BEGIN INPUT RECORDS
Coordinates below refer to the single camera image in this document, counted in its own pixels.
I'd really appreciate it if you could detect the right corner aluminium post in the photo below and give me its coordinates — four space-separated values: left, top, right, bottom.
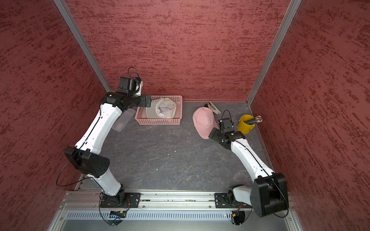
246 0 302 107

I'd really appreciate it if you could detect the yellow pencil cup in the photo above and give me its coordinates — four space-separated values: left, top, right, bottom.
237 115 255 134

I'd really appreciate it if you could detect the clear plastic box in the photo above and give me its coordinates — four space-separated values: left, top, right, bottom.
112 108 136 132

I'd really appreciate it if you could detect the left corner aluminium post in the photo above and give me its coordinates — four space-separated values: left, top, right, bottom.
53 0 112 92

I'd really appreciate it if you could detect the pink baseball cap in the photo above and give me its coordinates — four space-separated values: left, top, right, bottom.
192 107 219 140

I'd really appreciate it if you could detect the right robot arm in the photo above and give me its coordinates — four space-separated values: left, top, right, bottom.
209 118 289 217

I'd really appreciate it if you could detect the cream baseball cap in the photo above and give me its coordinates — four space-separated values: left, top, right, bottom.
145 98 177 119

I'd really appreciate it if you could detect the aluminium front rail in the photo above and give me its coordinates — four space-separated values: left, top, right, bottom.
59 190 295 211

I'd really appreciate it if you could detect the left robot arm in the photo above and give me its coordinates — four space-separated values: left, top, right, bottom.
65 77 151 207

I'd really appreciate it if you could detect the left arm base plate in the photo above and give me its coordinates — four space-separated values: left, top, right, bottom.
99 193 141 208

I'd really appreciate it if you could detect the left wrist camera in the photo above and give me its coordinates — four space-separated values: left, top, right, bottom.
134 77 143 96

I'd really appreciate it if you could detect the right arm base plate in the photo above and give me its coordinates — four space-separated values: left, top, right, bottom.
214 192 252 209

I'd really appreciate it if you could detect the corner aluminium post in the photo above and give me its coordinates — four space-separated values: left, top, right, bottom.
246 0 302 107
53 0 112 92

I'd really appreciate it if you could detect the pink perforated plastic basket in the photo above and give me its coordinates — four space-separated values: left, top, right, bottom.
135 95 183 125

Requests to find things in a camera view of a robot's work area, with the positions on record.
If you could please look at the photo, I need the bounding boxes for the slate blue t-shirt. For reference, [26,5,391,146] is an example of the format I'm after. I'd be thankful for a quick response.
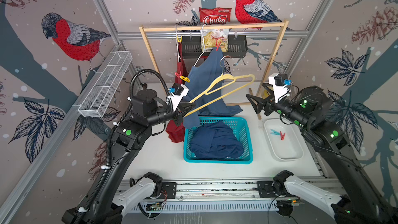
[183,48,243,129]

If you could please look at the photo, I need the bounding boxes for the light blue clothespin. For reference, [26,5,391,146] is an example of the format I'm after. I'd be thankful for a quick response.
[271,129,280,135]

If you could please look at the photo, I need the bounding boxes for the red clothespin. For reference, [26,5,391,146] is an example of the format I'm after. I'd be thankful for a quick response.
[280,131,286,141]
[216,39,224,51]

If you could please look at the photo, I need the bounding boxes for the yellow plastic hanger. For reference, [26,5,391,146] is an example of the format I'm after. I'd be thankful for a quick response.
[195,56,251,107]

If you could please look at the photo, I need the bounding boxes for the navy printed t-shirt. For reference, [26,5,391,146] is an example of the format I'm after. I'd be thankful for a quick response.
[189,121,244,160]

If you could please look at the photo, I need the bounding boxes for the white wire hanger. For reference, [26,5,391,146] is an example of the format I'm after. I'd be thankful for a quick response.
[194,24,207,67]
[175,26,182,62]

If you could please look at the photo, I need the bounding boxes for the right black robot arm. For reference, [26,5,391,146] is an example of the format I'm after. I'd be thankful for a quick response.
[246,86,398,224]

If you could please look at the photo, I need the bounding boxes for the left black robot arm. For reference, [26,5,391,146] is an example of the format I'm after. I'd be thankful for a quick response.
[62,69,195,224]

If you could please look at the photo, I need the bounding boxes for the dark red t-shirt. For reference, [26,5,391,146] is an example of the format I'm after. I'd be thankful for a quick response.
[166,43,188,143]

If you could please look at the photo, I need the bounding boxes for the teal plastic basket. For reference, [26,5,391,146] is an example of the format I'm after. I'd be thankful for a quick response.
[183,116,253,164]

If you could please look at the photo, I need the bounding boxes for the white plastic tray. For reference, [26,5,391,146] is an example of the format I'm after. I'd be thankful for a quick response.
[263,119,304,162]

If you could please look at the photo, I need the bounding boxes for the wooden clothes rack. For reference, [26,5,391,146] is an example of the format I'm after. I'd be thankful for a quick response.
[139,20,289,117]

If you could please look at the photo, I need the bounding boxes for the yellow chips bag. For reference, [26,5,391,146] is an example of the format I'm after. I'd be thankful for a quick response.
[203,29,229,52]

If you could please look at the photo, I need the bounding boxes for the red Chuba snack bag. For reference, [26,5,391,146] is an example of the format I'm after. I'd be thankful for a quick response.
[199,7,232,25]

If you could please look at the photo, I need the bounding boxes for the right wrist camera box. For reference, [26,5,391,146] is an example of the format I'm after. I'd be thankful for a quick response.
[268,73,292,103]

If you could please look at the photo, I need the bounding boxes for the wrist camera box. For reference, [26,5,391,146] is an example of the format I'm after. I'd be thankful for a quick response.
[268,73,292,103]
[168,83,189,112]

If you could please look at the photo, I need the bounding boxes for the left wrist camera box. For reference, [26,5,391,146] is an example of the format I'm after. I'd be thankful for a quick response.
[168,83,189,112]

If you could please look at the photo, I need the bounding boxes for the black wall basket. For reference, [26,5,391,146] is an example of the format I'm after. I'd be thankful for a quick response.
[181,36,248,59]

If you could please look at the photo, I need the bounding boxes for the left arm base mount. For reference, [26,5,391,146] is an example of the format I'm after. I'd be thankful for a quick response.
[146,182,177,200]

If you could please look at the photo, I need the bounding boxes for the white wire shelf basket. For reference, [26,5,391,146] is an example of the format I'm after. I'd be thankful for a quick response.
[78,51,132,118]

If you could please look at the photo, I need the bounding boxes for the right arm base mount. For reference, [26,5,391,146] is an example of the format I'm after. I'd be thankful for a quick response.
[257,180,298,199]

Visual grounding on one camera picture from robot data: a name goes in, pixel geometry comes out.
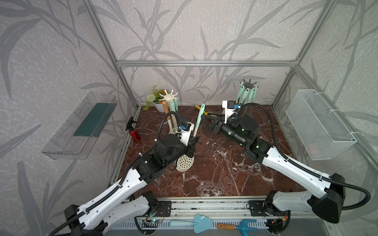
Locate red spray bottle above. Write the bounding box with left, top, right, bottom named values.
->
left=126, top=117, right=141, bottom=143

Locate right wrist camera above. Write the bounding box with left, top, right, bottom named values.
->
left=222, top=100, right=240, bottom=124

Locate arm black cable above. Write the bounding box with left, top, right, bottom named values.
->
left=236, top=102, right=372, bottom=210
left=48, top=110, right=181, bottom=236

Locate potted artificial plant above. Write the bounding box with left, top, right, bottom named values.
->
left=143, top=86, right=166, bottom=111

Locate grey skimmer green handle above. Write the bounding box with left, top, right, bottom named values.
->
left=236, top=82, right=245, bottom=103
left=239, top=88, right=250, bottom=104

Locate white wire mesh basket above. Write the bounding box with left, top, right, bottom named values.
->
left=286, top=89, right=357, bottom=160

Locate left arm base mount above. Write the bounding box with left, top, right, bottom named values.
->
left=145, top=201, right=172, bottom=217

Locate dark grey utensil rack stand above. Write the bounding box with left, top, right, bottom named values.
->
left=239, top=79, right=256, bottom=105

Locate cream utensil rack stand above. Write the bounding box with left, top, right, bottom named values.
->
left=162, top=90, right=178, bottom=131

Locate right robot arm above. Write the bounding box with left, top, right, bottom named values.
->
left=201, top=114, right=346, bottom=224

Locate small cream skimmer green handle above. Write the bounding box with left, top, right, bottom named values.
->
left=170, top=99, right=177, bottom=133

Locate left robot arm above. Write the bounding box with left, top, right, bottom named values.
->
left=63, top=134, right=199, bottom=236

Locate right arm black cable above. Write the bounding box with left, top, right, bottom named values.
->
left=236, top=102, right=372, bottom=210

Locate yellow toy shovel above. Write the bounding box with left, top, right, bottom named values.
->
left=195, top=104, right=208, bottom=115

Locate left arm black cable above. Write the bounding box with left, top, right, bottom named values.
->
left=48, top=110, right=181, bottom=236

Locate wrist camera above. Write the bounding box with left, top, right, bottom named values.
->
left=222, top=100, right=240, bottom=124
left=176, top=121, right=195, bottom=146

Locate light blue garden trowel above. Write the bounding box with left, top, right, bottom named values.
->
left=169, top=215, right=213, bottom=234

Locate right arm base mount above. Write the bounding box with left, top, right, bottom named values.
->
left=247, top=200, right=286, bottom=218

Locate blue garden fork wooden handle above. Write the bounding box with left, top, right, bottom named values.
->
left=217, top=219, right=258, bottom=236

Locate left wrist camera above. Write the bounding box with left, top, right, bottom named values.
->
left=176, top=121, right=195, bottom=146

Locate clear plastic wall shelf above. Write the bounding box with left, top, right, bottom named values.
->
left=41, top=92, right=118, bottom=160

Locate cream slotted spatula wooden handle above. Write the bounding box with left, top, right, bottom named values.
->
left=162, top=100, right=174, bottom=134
END INPUT RECORDS
BEGIN INPUT RECORDS
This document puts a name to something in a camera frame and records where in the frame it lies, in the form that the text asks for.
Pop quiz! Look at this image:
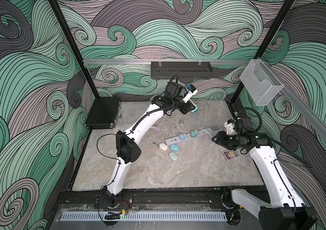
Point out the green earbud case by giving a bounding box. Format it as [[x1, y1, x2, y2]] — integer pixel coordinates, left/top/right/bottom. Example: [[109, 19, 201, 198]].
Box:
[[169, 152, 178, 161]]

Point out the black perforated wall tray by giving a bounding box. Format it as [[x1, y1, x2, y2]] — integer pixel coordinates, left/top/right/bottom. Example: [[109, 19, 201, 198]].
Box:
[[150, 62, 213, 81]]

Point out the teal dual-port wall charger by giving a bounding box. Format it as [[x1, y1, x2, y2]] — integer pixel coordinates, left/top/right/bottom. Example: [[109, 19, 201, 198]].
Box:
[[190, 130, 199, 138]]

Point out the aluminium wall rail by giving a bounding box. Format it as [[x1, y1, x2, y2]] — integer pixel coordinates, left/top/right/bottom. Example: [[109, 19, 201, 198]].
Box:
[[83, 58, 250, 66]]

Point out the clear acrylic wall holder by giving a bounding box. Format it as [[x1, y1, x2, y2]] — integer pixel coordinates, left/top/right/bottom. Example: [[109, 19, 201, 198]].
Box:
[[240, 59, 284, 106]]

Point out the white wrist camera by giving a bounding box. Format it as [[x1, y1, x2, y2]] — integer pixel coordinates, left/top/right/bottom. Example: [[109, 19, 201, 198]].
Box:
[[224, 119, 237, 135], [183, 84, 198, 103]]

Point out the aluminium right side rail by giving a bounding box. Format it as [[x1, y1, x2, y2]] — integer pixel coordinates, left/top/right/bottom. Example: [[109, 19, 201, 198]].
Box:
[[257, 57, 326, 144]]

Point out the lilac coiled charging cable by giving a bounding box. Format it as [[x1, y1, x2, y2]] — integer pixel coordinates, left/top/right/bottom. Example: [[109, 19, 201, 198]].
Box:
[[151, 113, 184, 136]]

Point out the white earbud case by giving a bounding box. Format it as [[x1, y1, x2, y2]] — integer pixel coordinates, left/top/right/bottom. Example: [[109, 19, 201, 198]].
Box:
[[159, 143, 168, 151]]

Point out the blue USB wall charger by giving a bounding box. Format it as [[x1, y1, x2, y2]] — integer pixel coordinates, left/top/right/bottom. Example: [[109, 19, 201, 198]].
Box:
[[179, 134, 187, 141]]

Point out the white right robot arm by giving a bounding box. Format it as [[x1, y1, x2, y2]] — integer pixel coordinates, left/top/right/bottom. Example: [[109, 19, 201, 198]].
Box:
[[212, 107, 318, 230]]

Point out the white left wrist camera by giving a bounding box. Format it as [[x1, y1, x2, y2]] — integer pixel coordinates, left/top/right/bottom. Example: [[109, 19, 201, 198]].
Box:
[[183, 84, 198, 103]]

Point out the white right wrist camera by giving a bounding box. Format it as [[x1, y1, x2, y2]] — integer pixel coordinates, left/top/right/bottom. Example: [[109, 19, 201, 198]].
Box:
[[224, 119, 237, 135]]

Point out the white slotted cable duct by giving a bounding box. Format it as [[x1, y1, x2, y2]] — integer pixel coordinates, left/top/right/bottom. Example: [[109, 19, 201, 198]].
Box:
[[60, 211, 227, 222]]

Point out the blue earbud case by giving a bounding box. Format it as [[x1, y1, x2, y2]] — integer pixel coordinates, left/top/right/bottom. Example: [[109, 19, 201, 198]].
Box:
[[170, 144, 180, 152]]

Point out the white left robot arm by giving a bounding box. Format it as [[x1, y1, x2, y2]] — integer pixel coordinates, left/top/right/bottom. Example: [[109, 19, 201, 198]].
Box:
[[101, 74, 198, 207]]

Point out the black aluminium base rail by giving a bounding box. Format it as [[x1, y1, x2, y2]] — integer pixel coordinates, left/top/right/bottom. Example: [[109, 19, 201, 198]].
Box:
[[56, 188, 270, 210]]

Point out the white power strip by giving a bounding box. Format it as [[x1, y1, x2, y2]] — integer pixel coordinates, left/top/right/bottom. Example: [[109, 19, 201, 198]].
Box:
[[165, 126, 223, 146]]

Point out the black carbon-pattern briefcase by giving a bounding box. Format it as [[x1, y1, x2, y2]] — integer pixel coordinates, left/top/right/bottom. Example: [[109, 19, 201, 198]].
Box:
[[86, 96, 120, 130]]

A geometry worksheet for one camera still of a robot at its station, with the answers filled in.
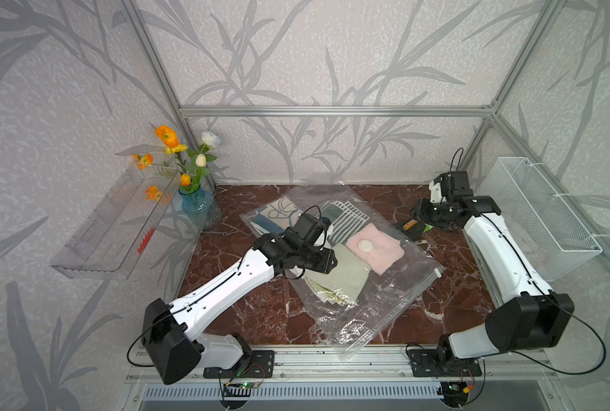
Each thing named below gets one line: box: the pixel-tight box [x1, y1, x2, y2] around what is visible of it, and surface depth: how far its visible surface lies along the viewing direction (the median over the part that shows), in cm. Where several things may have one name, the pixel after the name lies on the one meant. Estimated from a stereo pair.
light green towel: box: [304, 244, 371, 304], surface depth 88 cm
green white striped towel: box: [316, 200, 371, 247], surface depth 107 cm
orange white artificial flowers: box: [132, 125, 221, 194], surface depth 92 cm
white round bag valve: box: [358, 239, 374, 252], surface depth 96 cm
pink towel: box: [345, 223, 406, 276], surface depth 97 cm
END INPUT RECORDS
## EXERCISE GOAL
Whichever lines of the records above hold the word "geometry" should all be copied out.

## TASK OUTPUT
Visual grounding on one camera picture from robot data: a name goes in, pixel geometry comes out.
A geometry worksheet for one camera still of a robot at its station, with the answers filled in.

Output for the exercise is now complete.